ABOUT THIS EXERCISE.
Would you return the lines between the one holding "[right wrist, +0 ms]" and the one holding "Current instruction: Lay", inclusive, and only those, exactly as they stand in the listing below?

* * *

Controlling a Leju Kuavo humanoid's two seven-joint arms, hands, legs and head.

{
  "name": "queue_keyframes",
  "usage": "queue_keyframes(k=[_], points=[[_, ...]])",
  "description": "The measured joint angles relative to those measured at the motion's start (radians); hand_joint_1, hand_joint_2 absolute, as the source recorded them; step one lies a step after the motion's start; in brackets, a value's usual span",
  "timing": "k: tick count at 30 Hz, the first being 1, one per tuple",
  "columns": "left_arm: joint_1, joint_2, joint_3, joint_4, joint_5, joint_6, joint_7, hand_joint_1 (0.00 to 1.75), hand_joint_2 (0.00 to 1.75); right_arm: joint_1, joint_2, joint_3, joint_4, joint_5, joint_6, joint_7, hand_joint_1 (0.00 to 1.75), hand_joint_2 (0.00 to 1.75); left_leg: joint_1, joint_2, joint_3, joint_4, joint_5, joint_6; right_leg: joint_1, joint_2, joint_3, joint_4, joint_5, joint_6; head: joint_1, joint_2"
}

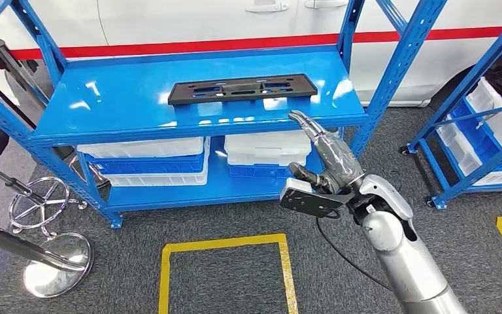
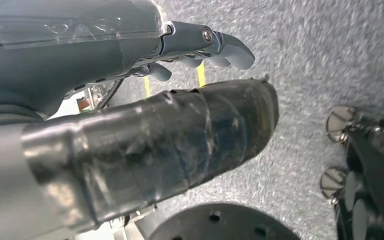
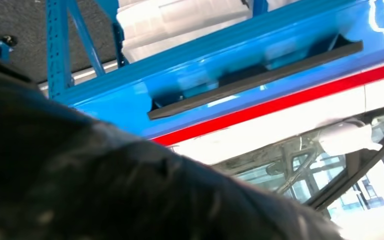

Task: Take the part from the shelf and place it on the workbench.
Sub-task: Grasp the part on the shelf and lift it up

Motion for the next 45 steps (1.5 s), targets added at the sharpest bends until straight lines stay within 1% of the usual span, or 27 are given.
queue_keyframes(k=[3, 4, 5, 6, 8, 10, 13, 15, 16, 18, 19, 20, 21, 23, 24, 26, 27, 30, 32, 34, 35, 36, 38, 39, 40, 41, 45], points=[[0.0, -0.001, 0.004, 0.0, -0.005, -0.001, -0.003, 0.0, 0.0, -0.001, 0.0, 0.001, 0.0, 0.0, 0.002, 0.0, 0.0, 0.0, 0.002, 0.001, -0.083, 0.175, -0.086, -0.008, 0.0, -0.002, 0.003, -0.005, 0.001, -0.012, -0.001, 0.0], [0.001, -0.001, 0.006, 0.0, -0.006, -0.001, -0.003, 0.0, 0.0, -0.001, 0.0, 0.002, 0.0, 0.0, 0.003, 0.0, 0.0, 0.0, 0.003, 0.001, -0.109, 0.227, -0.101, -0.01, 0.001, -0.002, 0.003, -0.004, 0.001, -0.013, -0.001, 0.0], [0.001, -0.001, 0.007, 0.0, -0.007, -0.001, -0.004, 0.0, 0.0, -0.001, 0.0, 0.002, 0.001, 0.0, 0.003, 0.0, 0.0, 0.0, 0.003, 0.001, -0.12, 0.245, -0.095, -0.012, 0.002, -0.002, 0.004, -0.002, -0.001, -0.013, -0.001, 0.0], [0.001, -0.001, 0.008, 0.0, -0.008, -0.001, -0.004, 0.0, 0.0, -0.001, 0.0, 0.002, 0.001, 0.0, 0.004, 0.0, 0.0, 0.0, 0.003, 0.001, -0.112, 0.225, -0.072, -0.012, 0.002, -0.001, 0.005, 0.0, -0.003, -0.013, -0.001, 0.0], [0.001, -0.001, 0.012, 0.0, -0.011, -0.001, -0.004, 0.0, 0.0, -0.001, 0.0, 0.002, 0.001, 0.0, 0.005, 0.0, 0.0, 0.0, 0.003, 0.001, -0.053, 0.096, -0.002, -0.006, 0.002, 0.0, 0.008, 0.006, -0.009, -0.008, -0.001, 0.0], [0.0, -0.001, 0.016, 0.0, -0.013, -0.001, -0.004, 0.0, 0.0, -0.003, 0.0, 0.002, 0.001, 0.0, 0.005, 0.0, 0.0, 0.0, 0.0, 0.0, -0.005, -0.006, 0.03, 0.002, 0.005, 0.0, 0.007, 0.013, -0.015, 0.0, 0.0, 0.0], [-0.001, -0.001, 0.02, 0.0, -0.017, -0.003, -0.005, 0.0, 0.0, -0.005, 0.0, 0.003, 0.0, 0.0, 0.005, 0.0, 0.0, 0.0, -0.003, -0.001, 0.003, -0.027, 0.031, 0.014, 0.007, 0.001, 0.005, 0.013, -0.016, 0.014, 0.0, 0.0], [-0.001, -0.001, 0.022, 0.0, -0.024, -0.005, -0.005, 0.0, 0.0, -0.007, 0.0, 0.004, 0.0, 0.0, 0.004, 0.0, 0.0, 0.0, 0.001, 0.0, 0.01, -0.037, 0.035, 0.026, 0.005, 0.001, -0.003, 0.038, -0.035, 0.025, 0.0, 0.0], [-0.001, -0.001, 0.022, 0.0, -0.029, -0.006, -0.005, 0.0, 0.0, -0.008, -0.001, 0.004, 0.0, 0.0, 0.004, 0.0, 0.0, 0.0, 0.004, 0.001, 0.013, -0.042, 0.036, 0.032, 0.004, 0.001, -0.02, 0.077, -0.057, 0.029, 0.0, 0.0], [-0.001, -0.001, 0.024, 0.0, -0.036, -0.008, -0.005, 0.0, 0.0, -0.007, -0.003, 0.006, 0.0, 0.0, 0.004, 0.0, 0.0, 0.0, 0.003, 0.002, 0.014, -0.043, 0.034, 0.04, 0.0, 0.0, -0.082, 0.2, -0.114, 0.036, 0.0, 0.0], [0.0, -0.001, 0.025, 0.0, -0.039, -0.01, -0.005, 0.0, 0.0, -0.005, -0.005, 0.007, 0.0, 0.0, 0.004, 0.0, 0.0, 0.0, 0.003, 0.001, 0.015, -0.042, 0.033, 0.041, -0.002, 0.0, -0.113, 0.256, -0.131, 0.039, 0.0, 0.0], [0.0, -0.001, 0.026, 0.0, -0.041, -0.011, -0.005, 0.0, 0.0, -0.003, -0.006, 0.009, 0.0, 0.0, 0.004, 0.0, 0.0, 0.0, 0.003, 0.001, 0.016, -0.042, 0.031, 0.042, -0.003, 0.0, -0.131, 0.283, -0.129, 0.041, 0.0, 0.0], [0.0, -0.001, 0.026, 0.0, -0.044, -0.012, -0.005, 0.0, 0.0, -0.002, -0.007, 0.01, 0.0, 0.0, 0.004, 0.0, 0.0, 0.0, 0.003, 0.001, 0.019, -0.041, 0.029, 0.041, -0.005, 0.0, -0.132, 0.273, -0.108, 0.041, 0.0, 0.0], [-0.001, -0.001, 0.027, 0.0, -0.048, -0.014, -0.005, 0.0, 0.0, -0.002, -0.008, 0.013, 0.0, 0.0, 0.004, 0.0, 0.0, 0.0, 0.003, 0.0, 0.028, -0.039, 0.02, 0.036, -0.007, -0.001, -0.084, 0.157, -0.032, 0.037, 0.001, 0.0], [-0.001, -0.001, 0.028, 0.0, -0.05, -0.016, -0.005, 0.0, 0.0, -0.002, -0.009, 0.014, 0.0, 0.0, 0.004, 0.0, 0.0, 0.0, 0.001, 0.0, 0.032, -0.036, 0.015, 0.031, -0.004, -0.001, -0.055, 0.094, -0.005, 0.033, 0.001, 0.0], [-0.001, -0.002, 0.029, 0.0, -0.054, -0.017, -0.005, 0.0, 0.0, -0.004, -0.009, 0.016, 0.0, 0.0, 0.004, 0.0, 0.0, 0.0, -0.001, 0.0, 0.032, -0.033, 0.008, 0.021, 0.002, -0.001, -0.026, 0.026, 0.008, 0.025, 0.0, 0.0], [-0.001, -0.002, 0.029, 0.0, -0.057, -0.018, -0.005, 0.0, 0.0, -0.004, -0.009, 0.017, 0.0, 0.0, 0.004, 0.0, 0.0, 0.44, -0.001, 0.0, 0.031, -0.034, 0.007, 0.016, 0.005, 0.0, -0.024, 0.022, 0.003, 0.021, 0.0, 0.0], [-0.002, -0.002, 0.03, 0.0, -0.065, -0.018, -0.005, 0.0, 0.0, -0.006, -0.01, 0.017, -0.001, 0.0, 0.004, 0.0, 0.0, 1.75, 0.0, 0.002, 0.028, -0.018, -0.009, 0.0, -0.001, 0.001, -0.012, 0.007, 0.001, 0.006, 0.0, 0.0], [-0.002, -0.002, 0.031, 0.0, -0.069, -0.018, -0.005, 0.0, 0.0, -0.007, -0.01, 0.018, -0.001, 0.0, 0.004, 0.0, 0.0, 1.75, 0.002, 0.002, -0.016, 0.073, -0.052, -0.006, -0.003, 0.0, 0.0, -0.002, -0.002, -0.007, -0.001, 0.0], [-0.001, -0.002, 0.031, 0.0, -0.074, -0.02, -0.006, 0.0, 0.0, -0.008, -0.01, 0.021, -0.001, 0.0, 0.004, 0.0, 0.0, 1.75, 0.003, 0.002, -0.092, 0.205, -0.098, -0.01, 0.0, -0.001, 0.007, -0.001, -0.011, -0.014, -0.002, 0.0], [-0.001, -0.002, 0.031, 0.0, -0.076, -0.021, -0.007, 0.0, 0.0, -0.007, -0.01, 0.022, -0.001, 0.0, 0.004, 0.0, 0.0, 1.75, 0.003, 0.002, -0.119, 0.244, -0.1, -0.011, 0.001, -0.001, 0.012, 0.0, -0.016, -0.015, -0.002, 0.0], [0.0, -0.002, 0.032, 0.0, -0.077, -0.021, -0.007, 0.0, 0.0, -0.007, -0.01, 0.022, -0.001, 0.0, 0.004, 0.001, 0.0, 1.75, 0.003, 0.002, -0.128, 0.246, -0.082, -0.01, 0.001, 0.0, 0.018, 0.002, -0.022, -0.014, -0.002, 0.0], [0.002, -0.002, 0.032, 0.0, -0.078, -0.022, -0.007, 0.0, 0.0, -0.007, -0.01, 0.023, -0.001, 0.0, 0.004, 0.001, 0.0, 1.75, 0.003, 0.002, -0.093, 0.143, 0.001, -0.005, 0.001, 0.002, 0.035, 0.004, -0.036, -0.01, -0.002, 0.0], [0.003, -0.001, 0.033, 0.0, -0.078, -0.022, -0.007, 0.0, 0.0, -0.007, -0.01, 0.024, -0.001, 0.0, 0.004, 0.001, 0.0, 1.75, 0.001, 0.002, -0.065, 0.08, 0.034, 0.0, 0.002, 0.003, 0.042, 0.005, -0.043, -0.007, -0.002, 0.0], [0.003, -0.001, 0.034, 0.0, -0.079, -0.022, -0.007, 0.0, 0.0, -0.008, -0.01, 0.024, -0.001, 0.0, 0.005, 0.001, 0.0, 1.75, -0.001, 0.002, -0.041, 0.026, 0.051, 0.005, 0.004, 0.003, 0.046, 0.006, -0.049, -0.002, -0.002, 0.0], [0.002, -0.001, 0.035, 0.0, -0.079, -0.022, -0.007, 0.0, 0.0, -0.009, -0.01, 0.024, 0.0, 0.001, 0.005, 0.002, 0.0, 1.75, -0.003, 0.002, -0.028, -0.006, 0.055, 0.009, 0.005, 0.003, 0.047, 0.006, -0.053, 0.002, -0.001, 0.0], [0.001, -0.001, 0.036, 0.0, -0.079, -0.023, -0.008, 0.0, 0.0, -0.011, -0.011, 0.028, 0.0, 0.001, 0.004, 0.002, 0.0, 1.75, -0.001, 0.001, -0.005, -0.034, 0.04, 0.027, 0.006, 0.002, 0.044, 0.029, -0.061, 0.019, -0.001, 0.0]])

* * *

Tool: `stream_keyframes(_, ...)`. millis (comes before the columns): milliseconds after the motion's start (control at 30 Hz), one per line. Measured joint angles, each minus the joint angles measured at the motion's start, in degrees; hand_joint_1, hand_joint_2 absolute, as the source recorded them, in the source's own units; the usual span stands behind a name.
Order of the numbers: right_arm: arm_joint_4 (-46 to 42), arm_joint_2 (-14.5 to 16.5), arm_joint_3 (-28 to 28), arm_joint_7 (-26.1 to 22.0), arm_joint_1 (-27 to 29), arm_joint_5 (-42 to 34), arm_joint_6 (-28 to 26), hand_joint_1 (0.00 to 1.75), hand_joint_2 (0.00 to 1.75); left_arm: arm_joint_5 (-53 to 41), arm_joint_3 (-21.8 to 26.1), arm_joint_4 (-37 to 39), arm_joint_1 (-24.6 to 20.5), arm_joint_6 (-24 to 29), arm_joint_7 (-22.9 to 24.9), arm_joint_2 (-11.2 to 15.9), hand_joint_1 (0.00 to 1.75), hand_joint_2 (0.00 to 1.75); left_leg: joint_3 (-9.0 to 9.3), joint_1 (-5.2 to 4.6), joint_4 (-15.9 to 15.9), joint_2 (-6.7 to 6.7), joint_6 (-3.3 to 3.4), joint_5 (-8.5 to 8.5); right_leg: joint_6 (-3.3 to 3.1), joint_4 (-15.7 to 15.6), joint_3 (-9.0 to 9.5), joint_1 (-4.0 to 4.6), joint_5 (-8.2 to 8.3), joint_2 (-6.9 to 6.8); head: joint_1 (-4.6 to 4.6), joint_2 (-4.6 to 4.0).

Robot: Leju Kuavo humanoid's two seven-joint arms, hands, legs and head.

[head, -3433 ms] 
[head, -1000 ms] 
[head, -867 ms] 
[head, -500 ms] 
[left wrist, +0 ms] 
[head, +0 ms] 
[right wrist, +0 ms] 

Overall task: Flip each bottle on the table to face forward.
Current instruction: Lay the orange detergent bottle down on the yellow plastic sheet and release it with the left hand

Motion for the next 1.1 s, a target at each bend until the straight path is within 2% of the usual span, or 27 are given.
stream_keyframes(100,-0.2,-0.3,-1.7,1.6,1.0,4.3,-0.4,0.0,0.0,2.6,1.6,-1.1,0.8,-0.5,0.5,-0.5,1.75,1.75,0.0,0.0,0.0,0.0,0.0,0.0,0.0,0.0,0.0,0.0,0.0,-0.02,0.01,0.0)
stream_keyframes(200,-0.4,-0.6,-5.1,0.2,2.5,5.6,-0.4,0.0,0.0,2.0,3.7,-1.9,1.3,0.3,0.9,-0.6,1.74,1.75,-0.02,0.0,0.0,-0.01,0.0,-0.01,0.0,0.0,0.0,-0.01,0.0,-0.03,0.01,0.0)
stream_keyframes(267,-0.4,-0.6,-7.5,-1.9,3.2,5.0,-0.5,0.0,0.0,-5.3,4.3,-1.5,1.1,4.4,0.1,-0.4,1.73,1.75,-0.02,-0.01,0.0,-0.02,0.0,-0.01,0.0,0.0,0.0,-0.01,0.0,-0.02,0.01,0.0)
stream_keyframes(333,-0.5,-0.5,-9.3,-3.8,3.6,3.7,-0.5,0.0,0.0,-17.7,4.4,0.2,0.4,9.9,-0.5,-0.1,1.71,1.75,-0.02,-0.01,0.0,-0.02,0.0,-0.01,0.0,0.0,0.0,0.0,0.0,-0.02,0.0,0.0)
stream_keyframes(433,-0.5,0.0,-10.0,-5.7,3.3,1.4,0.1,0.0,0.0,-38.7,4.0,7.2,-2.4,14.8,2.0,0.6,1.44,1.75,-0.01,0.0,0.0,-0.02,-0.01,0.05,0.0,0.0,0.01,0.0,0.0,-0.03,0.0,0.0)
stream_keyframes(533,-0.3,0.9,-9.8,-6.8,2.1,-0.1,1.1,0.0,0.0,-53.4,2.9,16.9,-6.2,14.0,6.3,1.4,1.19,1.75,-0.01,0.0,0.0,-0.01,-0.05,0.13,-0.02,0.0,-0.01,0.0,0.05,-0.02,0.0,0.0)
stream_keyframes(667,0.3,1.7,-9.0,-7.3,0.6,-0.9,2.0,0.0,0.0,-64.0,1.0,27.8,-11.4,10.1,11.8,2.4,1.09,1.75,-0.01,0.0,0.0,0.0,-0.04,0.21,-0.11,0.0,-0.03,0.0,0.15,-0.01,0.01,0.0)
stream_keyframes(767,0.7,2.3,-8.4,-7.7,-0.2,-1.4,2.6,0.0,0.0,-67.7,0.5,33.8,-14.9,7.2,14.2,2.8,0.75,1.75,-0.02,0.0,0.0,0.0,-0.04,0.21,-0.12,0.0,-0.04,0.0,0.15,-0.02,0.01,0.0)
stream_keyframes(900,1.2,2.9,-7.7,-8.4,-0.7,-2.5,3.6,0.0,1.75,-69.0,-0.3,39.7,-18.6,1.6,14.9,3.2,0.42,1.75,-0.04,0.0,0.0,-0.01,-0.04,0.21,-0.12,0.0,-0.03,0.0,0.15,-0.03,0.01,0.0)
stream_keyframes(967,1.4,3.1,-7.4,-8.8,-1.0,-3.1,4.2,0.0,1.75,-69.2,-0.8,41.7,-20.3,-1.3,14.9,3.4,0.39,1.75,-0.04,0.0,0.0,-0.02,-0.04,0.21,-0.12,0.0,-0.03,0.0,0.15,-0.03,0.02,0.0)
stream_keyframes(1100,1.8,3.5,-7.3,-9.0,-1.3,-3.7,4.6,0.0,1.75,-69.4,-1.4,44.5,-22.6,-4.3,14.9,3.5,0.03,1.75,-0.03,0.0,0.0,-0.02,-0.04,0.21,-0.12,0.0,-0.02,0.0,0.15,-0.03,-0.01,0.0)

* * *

EXERCISE ANSWER.
[right wrist, +0 ms] 

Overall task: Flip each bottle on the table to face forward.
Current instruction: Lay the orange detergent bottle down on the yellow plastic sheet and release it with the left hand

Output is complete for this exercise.